Of course, being a priest, Arrupe isn’t talking about romantic love. He’s talking about finding your calling, that thing that makes you want to jump out of bed every morning and get to work. I figured out a while ago that for me, that thing is food: studying it, writing about it, talking to others about it, and above all, making it (okay, eating it isn’t half bad, either). Before I started the fellowship I had dabbled in several roles, each of them offering a different entry point to food: I was a baker, a food writer, and I even worked short stints volunteering in a children’s kitchen, and living and cooking on a sheep farm in France.

When I landed the Bon Appétit fellowship, I was thrilled, but also a little worried. It was a sustainability fellowship, after all, and I hadn’t majored in environmental studies. Instead of covering fossil-fuel divestment for the campus newspaper, I wrote restaurant reviews. Would my eyes glaze over during long conversations about compost? Would I secretly wish I were in the kitchen working on a loaf of sourdough instead? In the year since graduating, I’d been lucky enough to fall in love with my work, and I hoped I’d be able to stay in love.
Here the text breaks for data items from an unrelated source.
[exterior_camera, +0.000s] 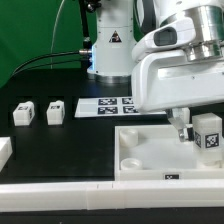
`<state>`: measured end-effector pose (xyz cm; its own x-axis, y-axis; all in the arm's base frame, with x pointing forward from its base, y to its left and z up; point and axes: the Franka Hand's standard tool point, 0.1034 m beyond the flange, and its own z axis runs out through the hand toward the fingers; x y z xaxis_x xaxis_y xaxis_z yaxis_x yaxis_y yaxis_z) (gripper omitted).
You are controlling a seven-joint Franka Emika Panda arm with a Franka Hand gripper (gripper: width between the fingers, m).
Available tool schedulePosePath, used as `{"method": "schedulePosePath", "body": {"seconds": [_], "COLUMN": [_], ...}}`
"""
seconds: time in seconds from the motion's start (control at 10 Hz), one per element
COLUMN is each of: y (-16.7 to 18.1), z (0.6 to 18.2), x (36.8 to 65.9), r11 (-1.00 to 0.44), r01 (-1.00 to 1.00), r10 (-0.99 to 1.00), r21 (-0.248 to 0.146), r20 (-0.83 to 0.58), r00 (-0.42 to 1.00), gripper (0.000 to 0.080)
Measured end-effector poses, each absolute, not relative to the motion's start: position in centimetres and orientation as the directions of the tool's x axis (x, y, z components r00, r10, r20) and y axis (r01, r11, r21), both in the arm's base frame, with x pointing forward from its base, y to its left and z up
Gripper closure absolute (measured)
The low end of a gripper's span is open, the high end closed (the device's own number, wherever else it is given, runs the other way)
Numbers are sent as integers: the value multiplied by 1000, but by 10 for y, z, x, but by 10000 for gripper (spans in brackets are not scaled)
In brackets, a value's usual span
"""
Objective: Assemble one leg
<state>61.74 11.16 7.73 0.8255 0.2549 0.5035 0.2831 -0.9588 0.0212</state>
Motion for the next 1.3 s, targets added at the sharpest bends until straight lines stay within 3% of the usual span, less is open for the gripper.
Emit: {"method": "schedulePosePath", "body": {"seconds": [0.2,0.6,1.2,1.3], "y": [114,127,122,125], "z": [71,75,74,74], "x": [609,598,607,609], "r11": [-956,-954,-949,-944], "r01": [293,279,296,314], "r10": [270,285,300,316], "r21": [-22,-110,-106,-100], "r20": [329,-44,-24,-8], "r00": [905,958,954,949], "gripper": [151,151,179,335]}}
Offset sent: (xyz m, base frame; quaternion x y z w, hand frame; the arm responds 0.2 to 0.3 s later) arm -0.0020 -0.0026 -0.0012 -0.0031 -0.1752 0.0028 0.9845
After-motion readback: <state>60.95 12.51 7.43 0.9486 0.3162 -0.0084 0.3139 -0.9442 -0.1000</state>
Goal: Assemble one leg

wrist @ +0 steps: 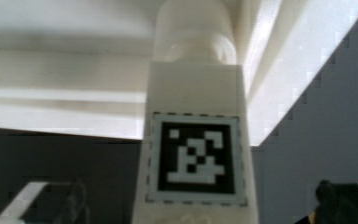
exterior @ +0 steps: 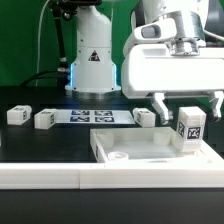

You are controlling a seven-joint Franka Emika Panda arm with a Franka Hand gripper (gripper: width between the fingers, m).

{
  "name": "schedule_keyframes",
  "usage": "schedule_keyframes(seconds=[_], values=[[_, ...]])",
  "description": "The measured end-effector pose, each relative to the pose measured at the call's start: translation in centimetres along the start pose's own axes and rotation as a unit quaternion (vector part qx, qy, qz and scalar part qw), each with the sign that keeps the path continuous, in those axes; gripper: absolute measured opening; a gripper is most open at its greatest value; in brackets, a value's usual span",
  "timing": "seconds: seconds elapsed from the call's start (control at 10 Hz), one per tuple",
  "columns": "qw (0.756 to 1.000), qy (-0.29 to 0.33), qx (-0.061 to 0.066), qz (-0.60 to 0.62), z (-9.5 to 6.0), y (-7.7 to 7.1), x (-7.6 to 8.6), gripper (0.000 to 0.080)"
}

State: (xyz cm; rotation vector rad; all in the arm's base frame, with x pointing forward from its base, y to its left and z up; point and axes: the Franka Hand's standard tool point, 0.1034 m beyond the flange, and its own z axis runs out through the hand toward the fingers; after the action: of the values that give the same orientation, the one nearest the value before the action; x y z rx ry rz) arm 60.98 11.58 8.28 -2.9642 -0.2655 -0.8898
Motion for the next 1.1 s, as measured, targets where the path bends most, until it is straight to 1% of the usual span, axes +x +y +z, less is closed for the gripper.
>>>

Luckily for me, those worries were quickly put to rest. After meeting the rest of the Fellows, I realized what an incredible diversity of experience they represent. Everyone has a different passion and point of view. Not only was it okay for me to have a specific interest in cooking and baking — it was encouraged.

I sometimes miss baking professionally, but this work has given me the opportunity to connect others to where their food comes from and how it is made, something I never could have done if I had stayed in the kitchen.

So I took my passion and ran with it. From organizing a hands-on cooking class and participating in a panel on affordable, sustainable eating at Seattle University, to visiting Washington University in St. Louis’s unique bakery headed by Pastry Chef Starr Murphy, my Fellow events have never strayed too far from the kitchen. I even attended a heritage grains conference in January to meet some of the bakers, brewers, farmers, and policy makers revitalizing the Pacific Northwest’s grain economy.

During my fall visit to Seattle University, some awesome student volunteers helped me execute what may have been my favorite Fellow event of all: a screening of an episode of Michael Pollan’s Cooked, all about sourdough bread. A baking Q&A immediately followed. Students even got to take home their own sourdough starters! As we snacked on a loaf of sourdough I’d made and students brimmed with questions about how Bon Appétit supports local farmers and artisan bakers, I fell more in love with my work than ever before.

I sometimes miss baking professionally, but this work has given me the opportunity to connect others to where their food comes from and how it is made, something I never could have done if I had stayed in the kitchen.